╔══
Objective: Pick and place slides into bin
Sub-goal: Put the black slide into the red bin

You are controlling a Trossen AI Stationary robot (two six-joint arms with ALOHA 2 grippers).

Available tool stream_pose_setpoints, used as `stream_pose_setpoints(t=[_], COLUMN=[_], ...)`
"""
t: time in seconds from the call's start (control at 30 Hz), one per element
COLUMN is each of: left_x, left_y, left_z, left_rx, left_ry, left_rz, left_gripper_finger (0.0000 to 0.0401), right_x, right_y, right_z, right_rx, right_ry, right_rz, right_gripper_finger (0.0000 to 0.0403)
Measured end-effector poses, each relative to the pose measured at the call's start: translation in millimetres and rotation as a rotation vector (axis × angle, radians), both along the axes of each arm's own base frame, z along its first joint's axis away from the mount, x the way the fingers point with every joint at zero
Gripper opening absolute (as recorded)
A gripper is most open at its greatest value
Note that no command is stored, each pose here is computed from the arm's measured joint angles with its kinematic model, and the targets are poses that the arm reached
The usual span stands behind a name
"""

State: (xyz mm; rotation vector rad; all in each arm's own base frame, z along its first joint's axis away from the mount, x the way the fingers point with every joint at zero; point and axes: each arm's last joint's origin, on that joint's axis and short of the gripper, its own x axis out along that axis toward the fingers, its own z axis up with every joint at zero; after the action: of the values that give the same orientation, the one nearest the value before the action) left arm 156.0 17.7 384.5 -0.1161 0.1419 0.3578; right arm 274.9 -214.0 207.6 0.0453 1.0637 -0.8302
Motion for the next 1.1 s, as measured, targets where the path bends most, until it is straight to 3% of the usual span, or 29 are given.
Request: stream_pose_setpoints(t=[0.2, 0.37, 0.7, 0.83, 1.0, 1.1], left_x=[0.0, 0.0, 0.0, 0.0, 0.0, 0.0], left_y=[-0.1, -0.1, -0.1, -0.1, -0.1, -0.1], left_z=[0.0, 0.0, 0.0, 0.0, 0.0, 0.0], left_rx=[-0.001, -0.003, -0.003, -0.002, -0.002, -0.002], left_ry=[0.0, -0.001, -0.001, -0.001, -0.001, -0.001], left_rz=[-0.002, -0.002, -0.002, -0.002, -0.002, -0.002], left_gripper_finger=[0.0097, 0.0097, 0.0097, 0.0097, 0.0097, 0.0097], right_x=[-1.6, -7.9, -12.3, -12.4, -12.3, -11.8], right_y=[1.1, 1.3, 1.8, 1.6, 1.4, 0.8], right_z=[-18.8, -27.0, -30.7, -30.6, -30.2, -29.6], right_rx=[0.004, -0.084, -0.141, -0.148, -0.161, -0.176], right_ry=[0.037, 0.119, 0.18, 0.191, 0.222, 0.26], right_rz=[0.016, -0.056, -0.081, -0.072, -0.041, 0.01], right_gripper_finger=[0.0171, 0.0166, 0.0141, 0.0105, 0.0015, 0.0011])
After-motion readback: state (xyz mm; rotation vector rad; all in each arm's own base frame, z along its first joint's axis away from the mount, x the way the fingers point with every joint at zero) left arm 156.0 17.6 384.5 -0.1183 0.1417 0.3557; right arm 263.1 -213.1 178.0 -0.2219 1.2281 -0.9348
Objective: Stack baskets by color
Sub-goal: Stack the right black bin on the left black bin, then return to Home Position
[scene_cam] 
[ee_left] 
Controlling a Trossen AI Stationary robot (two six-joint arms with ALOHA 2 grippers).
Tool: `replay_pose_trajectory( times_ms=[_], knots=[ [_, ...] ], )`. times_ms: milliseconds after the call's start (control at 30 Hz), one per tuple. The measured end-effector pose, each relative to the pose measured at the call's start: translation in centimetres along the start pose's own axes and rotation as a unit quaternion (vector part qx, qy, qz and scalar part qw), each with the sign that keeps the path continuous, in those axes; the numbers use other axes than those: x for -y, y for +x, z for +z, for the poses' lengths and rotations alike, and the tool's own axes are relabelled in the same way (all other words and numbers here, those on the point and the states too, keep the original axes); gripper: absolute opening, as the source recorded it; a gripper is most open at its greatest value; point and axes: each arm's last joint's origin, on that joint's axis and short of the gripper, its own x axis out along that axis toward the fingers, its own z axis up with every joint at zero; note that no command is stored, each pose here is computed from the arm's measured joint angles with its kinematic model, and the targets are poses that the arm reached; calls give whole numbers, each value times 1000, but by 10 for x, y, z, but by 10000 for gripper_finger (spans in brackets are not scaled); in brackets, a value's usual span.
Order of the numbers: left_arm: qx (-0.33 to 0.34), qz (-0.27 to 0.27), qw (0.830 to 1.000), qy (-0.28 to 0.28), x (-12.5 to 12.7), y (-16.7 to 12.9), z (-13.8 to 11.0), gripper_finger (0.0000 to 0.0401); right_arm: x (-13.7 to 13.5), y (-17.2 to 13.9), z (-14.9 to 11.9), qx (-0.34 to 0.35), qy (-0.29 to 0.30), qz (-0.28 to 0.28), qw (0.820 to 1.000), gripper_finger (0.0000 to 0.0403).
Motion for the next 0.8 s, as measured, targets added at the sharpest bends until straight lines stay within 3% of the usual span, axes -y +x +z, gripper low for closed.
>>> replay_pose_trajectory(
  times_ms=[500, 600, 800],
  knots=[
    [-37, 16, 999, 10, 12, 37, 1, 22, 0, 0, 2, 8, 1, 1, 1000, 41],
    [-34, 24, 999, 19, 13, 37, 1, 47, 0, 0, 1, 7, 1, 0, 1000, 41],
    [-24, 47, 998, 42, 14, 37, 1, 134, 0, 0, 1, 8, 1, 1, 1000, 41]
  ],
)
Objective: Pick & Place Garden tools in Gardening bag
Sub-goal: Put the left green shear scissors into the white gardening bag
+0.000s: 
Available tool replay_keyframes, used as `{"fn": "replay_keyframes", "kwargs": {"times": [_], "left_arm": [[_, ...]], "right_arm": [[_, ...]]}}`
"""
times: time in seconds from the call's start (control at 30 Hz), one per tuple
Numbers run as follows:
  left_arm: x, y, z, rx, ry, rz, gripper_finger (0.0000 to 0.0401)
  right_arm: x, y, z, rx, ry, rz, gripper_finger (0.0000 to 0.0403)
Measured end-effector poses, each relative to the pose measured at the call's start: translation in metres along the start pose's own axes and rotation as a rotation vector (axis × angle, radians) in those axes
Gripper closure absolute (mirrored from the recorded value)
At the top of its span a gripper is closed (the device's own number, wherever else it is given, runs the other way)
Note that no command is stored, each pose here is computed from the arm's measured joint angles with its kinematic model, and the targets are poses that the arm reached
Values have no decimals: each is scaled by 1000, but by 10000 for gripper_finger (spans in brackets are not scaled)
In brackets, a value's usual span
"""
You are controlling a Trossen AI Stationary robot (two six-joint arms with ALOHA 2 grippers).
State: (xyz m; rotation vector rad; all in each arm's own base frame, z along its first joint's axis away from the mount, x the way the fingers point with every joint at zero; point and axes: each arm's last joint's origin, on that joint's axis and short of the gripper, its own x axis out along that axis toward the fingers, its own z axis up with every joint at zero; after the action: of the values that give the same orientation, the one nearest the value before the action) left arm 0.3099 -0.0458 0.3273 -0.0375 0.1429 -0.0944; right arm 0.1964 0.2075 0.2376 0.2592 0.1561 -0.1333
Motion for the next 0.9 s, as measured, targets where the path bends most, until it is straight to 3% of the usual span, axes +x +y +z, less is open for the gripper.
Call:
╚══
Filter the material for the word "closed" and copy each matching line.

• **COMPLETED EXERCISE**
Motion for the next 0.8 s, as measured, targets added at the sharpest bends until straight lines stay within 3% of the usual span, axes -y +x +z, gripper low for closed.
At the top of its span a gripper is closed (the device's own number, wherever else it is given, runs the other way)

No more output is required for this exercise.